[Available data Boundary: Start]

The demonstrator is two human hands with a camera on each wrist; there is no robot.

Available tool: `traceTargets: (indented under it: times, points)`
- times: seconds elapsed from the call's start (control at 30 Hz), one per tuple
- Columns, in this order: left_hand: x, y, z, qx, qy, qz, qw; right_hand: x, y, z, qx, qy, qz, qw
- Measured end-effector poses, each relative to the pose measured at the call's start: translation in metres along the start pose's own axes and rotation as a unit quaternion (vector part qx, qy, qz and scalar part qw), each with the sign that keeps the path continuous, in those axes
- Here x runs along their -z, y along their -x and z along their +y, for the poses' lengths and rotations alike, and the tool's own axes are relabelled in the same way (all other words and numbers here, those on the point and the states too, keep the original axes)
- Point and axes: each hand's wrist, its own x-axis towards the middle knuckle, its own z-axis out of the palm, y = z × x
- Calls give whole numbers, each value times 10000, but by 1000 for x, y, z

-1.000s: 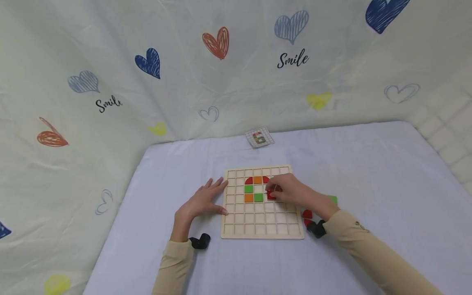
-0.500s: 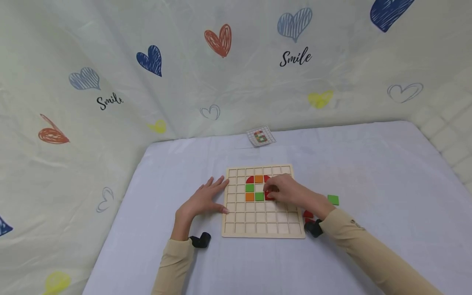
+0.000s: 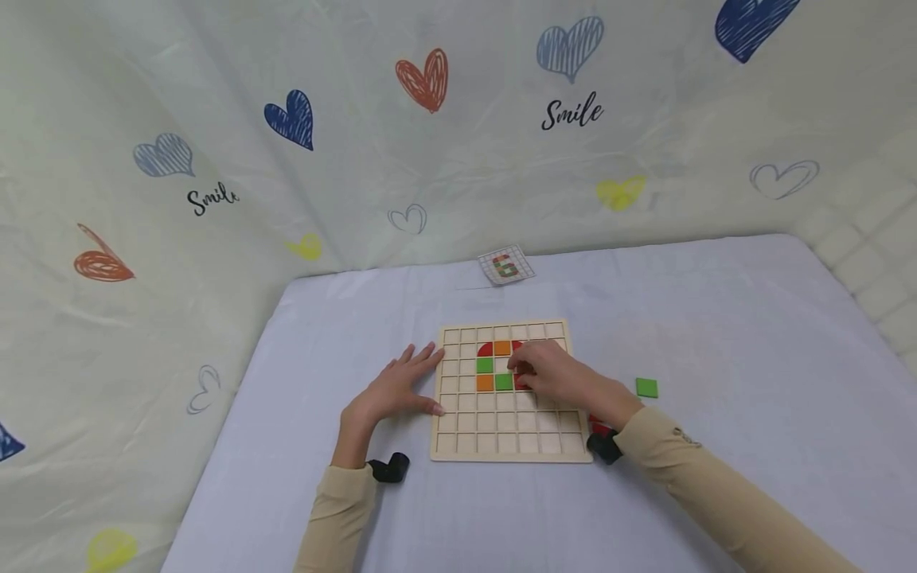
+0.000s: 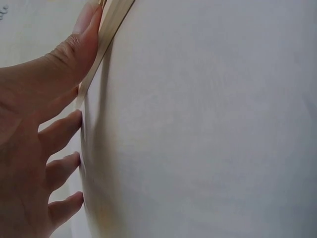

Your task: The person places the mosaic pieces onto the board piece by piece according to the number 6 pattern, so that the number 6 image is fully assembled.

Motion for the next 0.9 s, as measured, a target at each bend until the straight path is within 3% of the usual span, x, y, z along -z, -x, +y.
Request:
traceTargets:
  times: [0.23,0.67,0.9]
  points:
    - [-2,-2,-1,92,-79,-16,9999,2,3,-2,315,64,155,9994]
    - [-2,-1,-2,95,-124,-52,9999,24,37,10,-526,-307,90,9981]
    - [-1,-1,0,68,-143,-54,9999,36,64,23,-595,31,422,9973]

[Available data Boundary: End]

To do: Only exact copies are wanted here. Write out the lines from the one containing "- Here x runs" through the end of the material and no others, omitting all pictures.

Answer for this exercise:
- Here x runs along their -z, y along their -x and z along their +y, for the poses' lengths and rotations alike, and the tool's own axes are relabelled in the same way (all other words and numbers here, those on the point and the states too, keep the original axes)
- Point and axes: each hand's wrist, its own x-axis towards the middle knuckle, its own z-axis out of the palm, y = z × x
- Calls give whole numbers, each value times 10000, but by 1000 for x, y, z

-1.000s: 
-0.500s: 
+0.000s: 
+0.000s: 

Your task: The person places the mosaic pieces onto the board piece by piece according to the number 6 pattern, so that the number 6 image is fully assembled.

Motion for the next 0.9 s, as measured, a target at each bend until the straight path is within 3% of the usual span, x, y, z along -z, -x, +y.
Request:
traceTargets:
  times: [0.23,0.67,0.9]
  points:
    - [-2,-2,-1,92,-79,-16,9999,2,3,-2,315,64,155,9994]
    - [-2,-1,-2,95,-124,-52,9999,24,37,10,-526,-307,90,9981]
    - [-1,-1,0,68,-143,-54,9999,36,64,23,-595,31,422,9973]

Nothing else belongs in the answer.